Class com.phrasys.Sentencer
java.lang.Object
|
+----com.phrasys.Sentencer
- public class Sentencer
- extends java.lang.Object
- implements java.io.Serializable, LineListener
This is a sentence splitter for English language texts. It reads
LineEvents and tries to identify sentence and paragraph boundaries
in the data. As these are found, SentenceEvents and
ParagraphEvents
are sent to registered listeners. The recommended sequence is for
the Sentencer to be followed by the Tokeniser.
For input the LineReader or any other emitter of LineEvents
can be used.
- Version:
- 1.0
- Author:
- Oliver Mason
DIRECTQUOTES- directionalised quotes (``text'')
MIXEDQUOTES- mixed quotes (`text")
PLAINQUOTES- plain quotes ("text")
Sentencer()
- Constructor.
addParagraphListener(ParagraphListener)
- Add a paragraph listener.
addSentenceListener(SentenceListener)
- Add a sentence listener.
escapeSGML(String)
- Escape angle brackets.
getQuoteStyle()
- Retrieve the style in which quotes are being processed.
newLine(LineEvent)
- Process a line.
removeParagraphListener(ParagraphListener)
- Remove a paragraph listener.
removeSentenceListener(SentenceListener)
- Remove a sentence listener.
replaceAllSubstring(String, String, String)
- Replace all occurrences of a string.
replaceDirectionalisedQuotes(String)
- Replace directionalised quote marks by entity names.
replaceMixedQuotes(String)
- Replace mixed quote marks by entity names.
replacePlainQuotes(String)
- Replace plain quote marks by entity names.
replaceSubstring(String, String, String)
- Replace a substring.
setQuoteStyle(int)
- Set the way quotes are being processed.
PLAINQUOTES
public static final int PLAINQUOTES
plain quotes ("text")
MIXEDQUOTES
public static final int MIXEDQUOTES
mixed quotes (`text")
DIRECTQUOTES
public static final int DIRECTQUOTES
directionalised quotes (``text'')
Sentencer
public Sentencer()
Constructor.
addSentenceListener
public void addSentenceListener(SentenceListener listener)
Add a sentence listener.
After each sentence, a SentenceEvent is sent to all registered
listeners.
- Parameters:
listener - the listener to register.
addParagraphListener
public void addParagraphListener(ParagraphListener listener)
Add a paragraph listener.
After each paragraph, a ParagraphEvent is sent to all registered
listeners.
- Parameters:
listener - the listener to register.
removeSentenceListener
public void removeSentenceListener(SentenceListener listener)

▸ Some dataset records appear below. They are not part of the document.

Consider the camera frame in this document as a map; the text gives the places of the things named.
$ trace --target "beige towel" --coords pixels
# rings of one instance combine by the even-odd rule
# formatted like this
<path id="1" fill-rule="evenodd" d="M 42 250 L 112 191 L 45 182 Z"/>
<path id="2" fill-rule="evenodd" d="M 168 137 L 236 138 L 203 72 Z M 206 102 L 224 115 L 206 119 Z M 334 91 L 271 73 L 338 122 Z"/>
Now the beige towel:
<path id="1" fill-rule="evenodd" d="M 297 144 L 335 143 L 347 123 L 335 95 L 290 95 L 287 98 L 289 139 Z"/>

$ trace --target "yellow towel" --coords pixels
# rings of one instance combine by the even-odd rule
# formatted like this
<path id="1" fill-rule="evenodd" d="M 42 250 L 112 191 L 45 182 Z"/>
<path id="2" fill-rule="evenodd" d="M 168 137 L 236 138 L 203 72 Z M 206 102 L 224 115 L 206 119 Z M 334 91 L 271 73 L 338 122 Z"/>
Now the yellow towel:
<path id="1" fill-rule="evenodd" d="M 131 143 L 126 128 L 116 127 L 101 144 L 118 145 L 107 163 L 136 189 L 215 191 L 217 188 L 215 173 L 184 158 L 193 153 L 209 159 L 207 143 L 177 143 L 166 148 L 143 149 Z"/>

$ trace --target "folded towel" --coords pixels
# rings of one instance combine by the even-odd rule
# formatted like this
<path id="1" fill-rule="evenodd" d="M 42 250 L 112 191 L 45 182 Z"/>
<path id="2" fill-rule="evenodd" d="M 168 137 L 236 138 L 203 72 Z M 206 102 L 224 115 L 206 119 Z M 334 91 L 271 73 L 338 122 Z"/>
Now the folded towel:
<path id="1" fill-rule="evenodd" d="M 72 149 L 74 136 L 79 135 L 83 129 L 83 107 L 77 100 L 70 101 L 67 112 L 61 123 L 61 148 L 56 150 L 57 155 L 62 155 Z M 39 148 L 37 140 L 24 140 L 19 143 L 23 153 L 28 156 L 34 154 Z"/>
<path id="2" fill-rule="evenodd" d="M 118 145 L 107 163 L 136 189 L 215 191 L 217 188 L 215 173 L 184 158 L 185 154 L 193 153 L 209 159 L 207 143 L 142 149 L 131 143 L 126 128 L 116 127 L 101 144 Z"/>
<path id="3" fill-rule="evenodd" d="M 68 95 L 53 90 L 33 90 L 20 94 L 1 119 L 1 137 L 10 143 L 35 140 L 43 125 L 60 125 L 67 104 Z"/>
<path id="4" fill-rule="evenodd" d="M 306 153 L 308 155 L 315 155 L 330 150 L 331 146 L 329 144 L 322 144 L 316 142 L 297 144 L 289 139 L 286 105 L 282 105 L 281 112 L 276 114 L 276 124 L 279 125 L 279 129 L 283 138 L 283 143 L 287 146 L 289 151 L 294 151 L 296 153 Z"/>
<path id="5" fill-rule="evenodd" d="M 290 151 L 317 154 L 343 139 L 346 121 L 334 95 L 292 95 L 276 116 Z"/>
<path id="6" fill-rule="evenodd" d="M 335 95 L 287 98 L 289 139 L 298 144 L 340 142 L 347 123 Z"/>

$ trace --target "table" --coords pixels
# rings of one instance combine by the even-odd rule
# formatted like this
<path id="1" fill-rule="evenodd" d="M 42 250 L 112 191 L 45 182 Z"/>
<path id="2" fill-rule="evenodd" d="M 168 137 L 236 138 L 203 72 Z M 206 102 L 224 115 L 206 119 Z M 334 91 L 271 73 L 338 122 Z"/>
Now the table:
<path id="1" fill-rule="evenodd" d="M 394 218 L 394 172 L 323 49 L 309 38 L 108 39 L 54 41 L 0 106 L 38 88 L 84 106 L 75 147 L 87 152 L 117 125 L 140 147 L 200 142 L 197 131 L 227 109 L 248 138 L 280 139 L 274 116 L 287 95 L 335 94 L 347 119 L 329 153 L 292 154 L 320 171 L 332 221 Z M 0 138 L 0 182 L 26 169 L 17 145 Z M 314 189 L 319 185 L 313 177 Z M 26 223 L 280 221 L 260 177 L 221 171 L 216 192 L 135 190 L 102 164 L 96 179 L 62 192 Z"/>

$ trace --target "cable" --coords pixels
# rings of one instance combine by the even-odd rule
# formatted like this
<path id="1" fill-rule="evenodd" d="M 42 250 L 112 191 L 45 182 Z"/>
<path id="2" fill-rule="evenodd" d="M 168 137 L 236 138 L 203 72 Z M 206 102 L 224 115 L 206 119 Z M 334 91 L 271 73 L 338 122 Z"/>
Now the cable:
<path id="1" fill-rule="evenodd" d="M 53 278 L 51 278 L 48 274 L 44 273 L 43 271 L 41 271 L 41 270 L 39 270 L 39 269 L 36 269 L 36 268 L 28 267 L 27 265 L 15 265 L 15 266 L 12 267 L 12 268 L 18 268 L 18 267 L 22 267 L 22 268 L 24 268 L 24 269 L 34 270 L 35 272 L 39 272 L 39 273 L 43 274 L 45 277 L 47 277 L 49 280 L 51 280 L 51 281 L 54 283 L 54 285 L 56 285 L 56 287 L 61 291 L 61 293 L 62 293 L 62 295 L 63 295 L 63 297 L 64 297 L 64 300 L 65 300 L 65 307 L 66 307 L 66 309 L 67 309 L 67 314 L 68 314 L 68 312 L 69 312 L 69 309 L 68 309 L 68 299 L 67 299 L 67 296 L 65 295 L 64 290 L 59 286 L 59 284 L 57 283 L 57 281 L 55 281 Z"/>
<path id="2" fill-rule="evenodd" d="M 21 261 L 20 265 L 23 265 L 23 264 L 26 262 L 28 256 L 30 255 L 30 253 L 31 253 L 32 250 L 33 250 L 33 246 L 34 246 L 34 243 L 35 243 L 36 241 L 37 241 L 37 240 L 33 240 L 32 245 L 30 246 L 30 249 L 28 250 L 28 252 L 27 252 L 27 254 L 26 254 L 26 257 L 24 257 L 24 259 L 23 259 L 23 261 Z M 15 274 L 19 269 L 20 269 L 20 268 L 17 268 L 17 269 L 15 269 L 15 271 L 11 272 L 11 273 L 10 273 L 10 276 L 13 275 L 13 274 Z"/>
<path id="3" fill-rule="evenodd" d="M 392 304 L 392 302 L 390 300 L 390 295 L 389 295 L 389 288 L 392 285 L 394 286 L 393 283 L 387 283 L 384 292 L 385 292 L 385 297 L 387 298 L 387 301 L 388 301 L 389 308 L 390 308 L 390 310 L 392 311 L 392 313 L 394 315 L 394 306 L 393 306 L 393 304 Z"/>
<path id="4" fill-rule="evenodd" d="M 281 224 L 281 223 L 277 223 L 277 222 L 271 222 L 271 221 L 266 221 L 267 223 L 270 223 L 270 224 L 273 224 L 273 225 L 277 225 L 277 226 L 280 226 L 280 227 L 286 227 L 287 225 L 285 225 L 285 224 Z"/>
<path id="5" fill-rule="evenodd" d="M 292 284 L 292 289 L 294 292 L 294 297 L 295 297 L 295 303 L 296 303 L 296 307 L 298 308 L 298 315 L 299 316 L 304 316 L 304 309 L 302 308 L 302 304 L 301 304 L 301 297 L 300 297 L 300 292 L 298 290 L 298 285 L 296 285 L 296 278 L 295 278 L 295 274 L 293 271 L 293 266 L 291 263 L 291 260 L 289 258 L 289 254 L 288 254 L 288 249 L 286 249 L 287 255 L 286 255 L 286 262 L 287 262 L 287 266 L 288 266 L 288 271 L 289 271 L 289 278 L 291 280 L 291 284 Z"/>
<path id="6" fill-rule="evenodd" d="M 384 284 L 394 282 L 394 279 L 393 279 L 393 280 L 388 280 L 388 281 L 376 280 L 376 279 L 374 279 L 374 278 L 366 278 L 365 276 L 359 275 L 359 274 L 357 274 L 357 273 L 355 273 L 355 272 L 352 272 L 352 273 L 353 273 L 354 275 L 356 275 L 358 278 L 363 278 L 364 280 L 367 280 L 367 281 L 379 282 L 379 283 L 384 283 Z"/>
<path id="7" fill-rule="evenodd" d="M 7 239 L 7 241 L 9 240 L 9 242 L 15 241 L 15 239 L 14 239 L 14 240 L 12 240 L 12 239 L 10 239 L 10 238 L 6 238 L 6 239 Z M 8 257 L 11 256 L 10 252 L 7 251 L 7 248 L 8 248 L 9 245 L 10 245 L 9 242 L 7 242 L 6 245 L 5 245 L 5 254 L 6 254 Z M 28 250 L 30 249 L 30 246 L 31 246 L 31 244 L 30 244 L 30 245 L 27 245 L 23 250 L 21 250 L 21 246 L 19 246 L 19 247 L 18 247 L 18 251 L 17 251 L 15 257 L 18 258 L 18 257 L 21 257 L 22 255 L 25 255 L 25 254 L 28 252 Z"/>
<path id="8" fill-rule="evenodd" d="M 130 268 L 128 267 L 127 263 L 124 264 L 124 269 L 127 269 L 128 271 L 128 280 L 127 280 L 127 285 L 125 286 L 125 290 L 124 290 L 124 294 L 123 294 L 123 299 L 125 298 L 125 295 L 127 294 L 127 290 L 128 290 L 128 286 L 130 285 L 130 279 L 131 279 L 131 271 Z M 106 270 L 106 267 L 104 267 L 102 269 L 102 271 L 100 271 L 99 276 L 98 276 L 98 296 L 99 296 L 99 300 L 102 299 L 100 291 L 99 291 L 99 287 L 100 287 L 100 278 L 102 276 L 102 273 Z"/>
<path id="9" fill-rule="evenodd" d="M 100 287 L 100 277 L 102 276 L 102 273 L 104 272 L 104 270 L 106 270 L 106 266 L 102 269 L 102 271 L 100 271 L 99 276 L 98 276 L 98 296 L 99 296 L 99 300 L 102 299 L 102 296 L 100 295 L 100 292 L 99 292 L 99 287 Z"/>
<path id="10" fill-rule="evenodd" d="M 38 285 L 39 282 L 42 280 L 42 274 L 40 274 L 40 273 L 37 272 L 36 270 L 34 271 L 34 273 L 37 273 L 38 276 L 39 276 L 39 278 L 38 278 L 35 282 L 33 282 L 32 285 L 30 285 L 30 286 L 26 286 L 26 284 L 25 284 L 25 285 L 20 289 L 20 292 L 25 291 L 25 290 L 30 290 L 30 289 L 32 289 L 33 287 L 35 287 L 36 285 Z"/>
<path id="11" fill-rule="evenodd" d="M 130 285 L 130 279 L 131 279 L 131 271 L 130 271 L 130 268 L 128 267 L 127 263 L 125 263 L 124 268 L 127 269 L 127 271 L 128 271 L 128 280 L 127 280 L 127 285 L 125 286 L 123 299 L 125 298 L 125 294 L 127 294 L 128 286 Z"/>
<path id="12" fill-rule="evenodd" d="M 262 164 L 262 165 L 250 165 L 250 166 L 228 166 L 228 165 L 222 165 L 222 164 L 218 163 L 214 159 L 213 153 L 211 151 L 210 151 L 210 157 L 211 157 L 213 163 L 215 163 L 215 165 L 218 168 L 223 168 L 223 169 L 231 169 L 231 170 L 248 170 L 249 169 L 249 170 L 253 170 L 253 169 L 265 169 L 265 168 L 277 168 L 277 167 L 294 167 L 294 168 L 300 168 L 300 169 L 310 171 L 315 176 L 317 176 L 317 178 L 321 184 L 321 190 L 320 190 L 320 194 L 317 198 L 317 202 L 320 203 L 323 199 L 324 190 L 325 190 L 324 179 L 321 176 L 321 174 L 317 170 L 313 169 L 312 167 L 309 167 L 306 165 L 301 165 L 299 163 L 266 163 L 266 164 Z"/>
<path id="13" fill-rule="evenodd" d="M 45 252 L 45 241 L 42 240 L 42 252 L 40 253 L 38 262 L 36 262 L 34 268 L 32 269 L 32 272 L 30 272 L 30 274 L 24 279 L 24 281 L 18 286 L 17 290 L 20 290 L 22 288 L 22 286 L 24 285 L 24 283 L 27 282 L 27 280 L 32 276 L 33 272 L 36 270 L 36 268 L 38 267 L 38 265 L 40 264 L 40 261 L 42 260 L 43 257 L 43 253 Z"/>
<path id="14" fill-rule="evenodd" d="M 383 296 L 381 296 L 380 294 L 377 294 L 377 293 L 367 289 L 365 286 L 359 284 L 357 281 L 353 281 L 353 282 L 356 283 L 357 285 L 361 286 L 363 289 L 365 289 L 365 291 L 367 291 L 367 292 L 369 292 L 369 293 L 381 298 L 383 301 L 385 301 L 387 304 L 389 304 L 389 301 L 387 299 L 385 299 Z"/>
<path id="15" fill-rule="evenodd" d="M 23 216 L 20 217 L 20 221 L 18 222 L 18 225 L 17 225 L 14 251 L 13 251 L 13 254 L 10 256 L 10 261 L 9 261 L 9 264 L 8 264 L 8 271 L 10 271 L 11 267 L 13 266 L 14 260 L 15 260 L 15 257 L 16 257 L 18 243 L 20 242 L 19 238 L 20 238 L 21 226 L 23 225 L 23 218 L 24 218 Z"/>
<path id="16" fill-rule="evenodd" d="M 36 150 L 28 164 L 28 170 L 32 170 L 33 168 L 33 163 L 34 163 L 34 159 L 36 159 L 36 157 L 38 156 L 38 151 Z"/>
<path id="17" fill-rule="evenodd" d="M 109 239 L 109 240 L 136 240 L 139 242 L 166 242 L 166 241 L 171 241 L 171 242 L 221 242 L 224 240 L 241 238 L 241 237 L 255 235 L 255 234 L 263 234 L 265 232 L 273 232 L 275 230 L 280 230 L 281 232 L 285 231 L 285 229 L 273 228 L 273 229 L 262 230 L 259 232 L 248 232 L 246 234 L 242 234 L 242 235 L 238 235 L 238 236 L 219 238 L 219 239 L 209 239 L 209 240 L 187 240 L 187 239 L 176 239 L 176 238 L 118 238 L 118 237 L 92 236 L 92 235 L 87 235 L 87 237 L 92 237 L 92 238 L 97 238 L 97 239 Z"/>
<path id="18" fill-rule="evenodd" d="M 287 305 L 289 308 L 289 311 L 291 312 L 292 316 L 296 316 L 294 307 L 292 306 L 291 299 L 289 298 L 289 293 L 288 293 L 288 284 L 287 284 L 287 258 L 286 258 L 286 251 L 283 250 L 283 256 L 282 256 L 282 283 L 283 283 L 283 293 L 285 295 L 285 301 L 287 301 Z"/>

Remove a sentence listener.
- Parameters:
listener - the listener to be removed
removeParagraphListener
public void removeParagraphListener(ParagraphListener listener)
Remove a paragraph listener.
- Parameters:
listener - the listener to be removed
getQuoteStyle
public int getQuoteStyle()
Retrieve the style in which quotes are being processed.
The quote style can be defined through PLAINQUOTES,
MIXEDQUOTES and DIRECTQUOTES. For examples of how these
styles look like see the documentation entry for the respective
constant.
- Returns:
- an integer describing the current state.
- See Also:
- setQuoteStyle(int)
setQuoteStyle
public void setQuoteStyle(int style) throws java.lang.IllegalArgumentException
Set the way quotes are being processed.
- Parameters:
style - the new style how to deal with quotes
- Throws:
- java.lang.IllegalArgumentException -
- See Also:
- getQuoteStyle()
replaceMixedQuotes
public static java.lang.String replaceMixedQuotes(java.lang.String line)
Replace mixed quote marks by entity names.
In the mixed style, quote marks are normalised so that a backquote
(`) stands for an opening quote, while a double quote (") stands for
a closing quote. This function replaces these quotes by the respective
entity names bquo and equo. They will also be
surrounded by spaces in order to make tokenisation easier.
- Parameters:
line - a line that might contain quote marks.
- Returns:
- the same line with quote marks replaced.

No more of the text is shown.